Clause 2: Power of Commission to delegate to staff

Clause 2 inserts paragraph 9A into Schedule 1 to the Act allowing for certain functions to be delegated to staff provided they are set out in a Scheme of Delegation approved by the Department and provides that the first such scheme must be the subject of a public consultation.

It also stipulates that the following can never be delegated: power under section 22(1) to institute an inquiry; decisions under section 22(6) that a report or statement be published; power to make an order under sections 33 to 37; and any statutory power of the Commission to make regulations.
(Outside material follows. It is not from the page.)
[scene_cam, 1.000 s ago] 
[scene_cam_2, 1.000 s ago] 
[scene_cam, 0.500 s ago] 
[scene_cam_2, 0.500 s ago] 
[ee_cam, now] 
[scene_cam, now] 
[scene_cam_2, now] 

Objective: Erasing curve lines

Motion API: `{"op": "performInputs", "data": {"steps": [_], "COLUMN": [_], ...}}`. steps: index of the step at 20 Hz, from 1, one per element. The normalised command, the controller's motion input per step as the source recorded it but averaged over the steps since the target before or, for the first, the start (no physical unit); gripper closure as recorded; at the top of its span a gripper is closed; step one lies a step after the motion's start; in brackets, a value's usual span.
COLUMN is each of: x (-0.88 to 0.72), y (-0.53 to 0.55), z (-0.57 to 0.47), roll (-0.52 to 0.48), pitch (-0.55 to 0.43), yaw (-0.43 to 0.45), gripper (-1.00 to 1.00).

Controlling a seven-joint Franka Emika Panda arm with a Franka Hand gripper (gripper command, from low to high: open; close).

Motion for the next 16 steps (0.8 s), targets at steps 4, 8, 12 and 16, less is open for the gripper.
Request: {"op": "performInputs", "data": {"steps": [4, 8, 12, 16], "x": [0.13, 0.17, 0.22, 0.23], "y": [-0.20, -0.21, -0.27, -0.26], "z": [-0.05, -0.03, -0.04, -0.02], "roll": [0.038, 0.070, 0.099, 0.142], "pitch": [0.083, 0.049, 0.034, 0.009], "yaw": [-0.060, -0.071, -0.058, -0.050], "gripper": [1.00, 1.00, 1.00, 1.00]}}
Clause 3: Power to introduce a registration threshold via regulations

Clause 3 inserts new sections 16A to 16C which provide a power to introduce a registration threshold through regulations at some future point, subject to the draft affirmative procedure (except in the case of varying the amount of an existing threshold)”. The power will allow for the regulations to:

  • exempt charities falling below the threshold from the requirement to register;
  • determine the nature of the threshold;
  • determine any evidence to be provided to the Commission and allow for that evidence to be used in pursuance of the Commission’s functions;
  • apply or dis-apply any provision of the Act to any charity exempted from registration by the threshold; and
  • amend any offences or introduce similar or corresponding ones as a consequence of the threshold.

The clause itself will permit charities falling below the threshold to register voluntarily or be removed from the register if they so wish.

FINANCIAL EFFECTS OF THE BILL

12. It is not anticipated that the Bill will give rise to any additional expenditure.

HUMAN RIGHTS ISSUES

13. The provisions of the Bill are compatible with the European Convention on Human Rights.

EQUALITY IMPACT ASSESSMENT

14. A screening exercise was undertaken on the proposals in accordance with Section 75 of the Northern Ireland Act 1998 and did not identify any issues adversely affecting any Section 75 groups.

SUMMARY OF THE REGULATORY IMPACT ASSESSMENT

15. A Regulatory Impact Assessment has been completed. No negative impacts were identified.

DATA PROTECTION IMPACT ASSESSMENT/DATA PROTECTION BY DESIGN

16. A Data Protection Impact Assessment has been completed. No negative impacts were identified.

RURAL NEEDS IMPACT ASSESSMENT

17. A Rural Needs Impact Assessment has been completed. No negative impacts were identified.

LEGISLATIVE COMPETENCE

18. At introduction, the Minister for Communities, Ms Deirdre Hargey had made the following statement under section 9 of the Northern Ireland Act 1998:

“In my view the Charities Bill would be within the legislative competence of the Northern Ireland Assembly.”